At Fern Fort University, we recommend Gap, Inc. adopt a multifaceted strategy focused on digital transformation, product innovation, and sustainable growth, all while leveraging its core competencies in brand management and global reach. This strategy will involve a combination of business model innovation, strategic alliances, and mergers and acquisitions, aiming to achieve sustainable competitive advantage in the rapidly evolving apparel industry.

2. Background

The case study focuses on Gap, Inc., a global apparel retailer facing significant challenges in 2019. The company was struggling with declining sales, intense competition, and changing consumer preferences. The case highlights the need for Gap to adapt its strategy, business model, and operations to remain relevant in the digital age. The main protagonists are the company's leadership, who are tasked with navigating these challenges and charting a course for future success.

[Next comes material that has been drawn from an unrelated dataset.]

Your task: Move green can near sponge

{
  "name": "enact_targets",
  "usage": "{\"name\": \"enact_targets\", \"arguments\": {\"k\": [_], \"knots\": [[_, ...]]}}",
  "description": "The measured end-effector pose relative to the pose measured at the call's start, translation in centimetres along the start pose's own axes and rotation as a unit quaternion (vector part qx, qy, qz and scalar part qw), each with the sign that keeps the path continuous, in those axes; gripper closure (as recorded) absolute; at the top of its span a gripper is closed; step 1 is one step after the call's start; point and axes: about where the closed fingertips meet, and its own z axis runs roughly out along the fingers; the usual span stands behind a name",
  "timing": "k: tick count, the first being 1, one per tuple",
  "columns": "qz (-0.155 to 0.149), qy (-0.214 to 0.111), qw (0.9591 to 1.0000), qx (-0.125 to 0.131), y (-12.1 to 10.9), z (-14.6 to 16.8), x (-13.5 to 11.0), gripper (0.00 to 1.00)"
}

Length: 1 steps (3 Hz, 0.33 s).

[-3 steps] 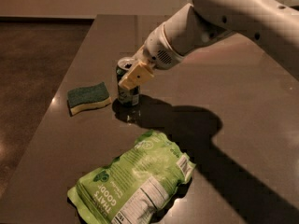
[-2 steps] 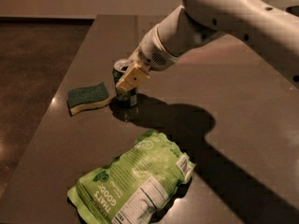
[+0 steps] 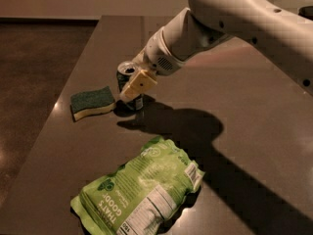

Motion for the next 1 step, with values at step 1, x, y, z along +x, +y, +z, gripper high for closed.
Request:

3. Analysis of the Case Study

To analyze Gap's situation, we employ a combination of frameworks:

  • Porter's Five Forces: The apparel industry is characterized by intense rivalry, high bargaining power of buyers, and the threat of new entrants due to low barriers to entry. This highlights the need for Gap to differentiate itself through product innovation and customer experience.
  • SWOT Analysis: Gap possesses strengths in brand recognition and global reach. However, it faces weaknesses in its outdated business model, slow response to trends, and declining customer loyalty. Opportunities lie in digital transformation, emerging markets, and sustainability. Threats include competition from fast fashion retailers, e-commerce giants, and changing consumer preferences.
  • Value Chain Analysis: Gap needs to optimize its value chain by focusing on supply chain management, product development, and digital marketing. This includes streamlining manufacturing processes, enhancing online presence, and leveraging data analytics for informed decision-making.
  • BCG Matrix: Gap's portfolio of brands can be analyzed using the BCG Matrix. While some brands may be cash cows, others may be dogs requiring restructuring or divestment. This analysis helps identify potential areas for diversification and resource allocation.

4. Recommendations

Gap should implement the following recommendations:

  1. Digital Transformation: Invest heavily in digital transformation to enhance online presence, improve customer experience, and leverage data analytics for personalized marketing. This includes:

    • E-commerce platform upgrade: Enhance the online shopping experience with improved user interface, faster delivery options, and personalized recommendations.
    • Mobile-first strategy: Optimize website and app for mobile devices to cater to the growing mobile shopping market.
    • Data analytics: Leverage data analytics to understand customer preferences, optimize pricing, and personalize marketing campaigns.
  2. Product Innovation: Focus on product innovation to differentiate from competitors and attract new customers:

    • Fast fashion approach: Introduce new products more frequently to keep up with changing trends and respond to customer demand.
    • Sustainable products: Develop sustainable product lines using eco-friendly materials and ethical manufacturing practices to appeal to environmentally conscious consumers.
    • Collaborations: Partner with influencers and designers to create limited-edition collections and generate excitement among target audiences.
  3. Strategic Alliances: Explore strategic alliances with companies in complementary industries:

    • E-commerce platforms: Partner with online retailers to expand reach and access new customer segments.
    • Logistics providers: Collaborate with logistics companies to optimize delivery networks and reduce costs.
    • Technology companies: Partner with technology companies to develop innovative solutions for customer engagement and data analytics.
  4. Mergers and Acquisitions: Consider mergers and acquisitions to expand into new markets and acquire new competencies:

    • Emerging markets: Acquire companies in emerging markets to expand global reach and tap into new customer bases.
    • Technology startups: Acquire technology startups to enhance digital capabilities and accelerate innovation.
  5. Sustainable Growth: Adopt a sustainable growth strategy to address environmental concerns and build long-term value:

    • Reduce environmental footprint: Implement measures to reduce carbon emissions, minimize waste, and promote sustainable manufacturing practices.
    • Social responsibility: Engage in ethical sourcing practices, support employee well-being, and contribute to community development.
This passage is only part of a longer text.